点検 不動産利活用 持続可能社会への取り組み 一般財団法人 日本不動産研究所 第39回 印象的な魅力を持つ観光都市 広島県尾道市 「狭小幅員」が生む街並み
住宅新報 2021年2月16日 号 12面
連載: 点検 不動産利活用
「狭小幅員」と聞いて、不動産関係者は何を思うだろうか。おおむね「車両の通行が困難だろうな」「建物の建築が困難になるかも」といった土地価格にマイナスの影響を与える要因であろう。不動産の資産価値という側面にフォーカスすれば「狭小幅員」と聞いてそのようなイメージがまずは浮かんでしまうだろう。しかし、街並みや観光資源の観点から「狭小幅員」を考察してみたとき、別の視点が生まれてくる。

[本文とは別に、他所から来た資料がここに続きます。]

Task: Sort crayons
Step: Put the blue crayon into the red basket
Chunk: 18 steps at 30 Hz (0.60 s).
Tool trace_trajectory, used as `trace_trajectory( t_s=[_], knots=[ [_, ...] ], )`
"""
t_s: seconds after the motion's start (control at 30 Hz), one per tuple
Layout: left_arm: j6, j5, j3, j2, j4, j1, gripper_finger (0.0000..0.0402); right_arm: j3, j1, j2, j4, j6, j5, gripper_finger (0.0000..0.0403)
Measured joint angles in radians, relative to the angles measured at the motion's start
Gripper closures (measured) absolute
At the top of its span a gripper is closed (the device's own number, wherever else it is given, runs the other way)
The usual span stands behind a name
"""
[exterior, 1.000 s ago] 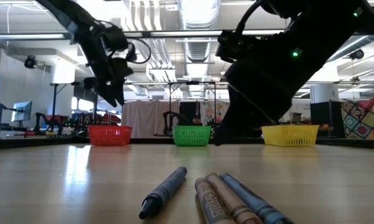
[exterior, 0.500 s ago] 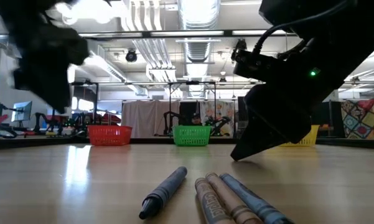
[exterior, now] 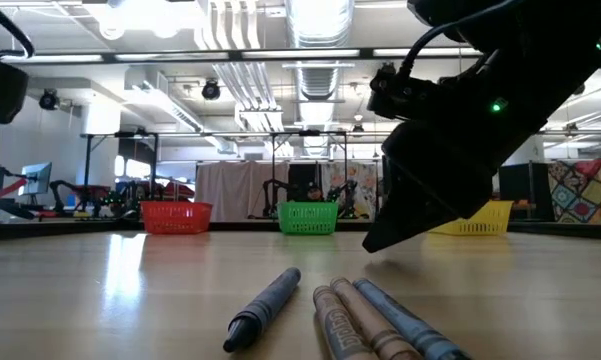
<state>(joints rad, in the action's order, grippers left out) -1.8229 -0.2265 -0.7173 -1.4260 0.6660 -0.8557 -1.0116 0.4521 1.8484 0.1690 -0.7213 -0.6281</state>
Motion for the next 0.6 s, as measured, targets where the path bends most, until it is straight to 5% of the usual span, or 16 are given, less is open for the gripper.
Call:
trace_trajectory(
  t_s=[0.3, 0.6],
  knots=[
    [0.214, 0.051, -0.207, -0.176, -0.001, 0.033, 0.0251, -0.009, -0.001, 0.0, -0.001, 0.007, -0.001, 0.0188],
    [0.186, 0.161, -0.253, -0.279, -0.051, 0.068, 0.0251, -0.007, 0.011, 0.0, 0.015, 0.016, -0.001, 0.0188]
  ],
)
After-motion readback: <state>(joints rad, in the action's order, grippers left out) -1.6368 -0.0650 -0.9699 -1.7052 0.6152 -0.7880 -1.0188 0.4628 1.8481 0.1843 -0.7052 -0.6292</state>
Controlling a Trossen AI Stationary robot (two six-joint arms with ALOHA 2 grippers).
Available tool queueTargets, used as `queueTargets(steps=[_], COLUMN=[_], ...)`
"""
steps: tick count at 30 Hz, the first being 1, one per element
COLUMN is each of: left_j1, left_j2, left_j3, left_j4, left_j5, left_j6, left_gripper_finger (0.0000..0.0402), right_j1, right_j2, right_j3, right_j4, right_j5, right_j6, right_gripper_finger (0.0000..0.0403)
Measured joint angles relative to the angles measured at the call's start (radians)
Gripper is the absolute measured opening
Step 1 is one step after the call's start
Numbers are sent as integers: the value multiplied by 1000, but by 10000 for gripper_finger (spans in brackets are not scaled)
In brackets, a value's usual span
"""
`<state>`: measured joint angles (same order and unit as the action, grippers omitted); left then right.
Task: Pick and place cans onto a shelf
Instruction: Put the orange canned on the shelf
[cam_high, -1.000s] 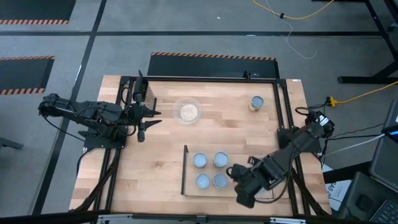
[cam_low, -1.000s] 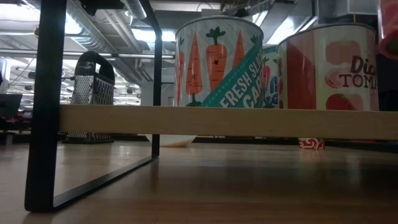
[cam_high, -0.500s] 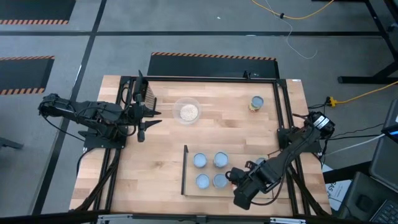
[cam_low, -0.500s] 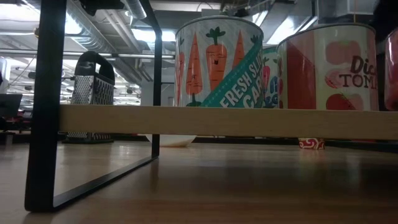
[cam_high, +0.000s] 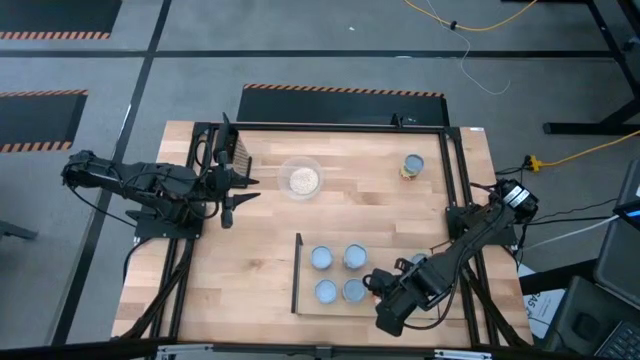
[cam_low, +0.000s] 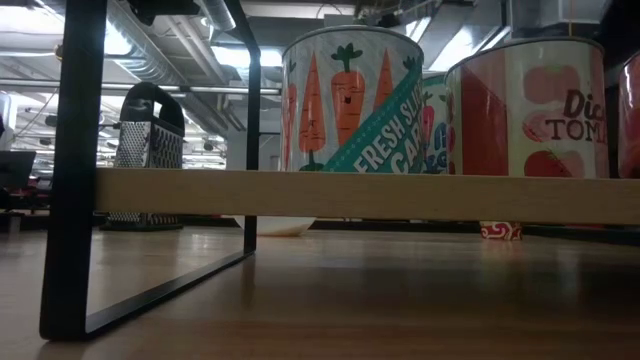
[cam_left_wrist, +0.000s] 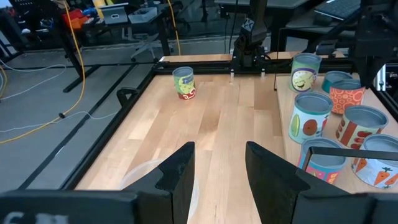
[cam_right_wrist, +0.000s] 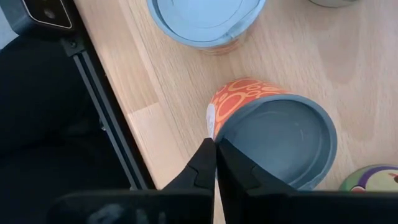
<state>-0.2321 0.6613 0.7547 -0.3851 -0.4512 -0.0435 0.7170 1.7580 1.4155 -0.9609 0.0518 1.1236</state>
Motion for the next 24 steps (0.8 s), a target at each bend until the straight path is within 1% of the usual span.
queueTargets(steps=[15, 24], left_j1=[0, 0], left_j2=[0, 0], left_j3=[0, 0], left_j4=[0, 0], left_j5=[0, 0], left_j6=[1, 1], left_gripper_finger=[135, 135], right_j1=[-1, 0], right_j2=[44, 46], right_j3=[2, 2], right_j4=[11, 23], right_j5=[-16, -19], right_j6=[-8, -8], right_gripper_finger=[8, 32])
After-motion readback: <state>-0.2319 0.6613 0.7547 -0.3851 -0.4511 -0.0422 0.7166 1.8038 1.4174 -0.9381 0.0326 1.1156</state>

広島県尾道市は広島県東部に位置し、内陸の山間部を除き瀬戸内の温暖な気候の港町である。古くは平安時代から荘園米の積み出しなどを行う港町として、現在では造船を生業とする港町として、海や港といったキーワードと密接につながった街を形成している。
古くから栄えた他の港町もそうであるように、尾道市も、海から程近い丘陵地では、比較的勾配のきつい傾斜地にも建物が立ち並んでいる。このような地域は地勢柄、道路の拡幅なども進んでおらず、古い家屋や寺院が昔のまま立ち並ぶ街並みが広がっており、どこか牧歌的な空気が漂っている。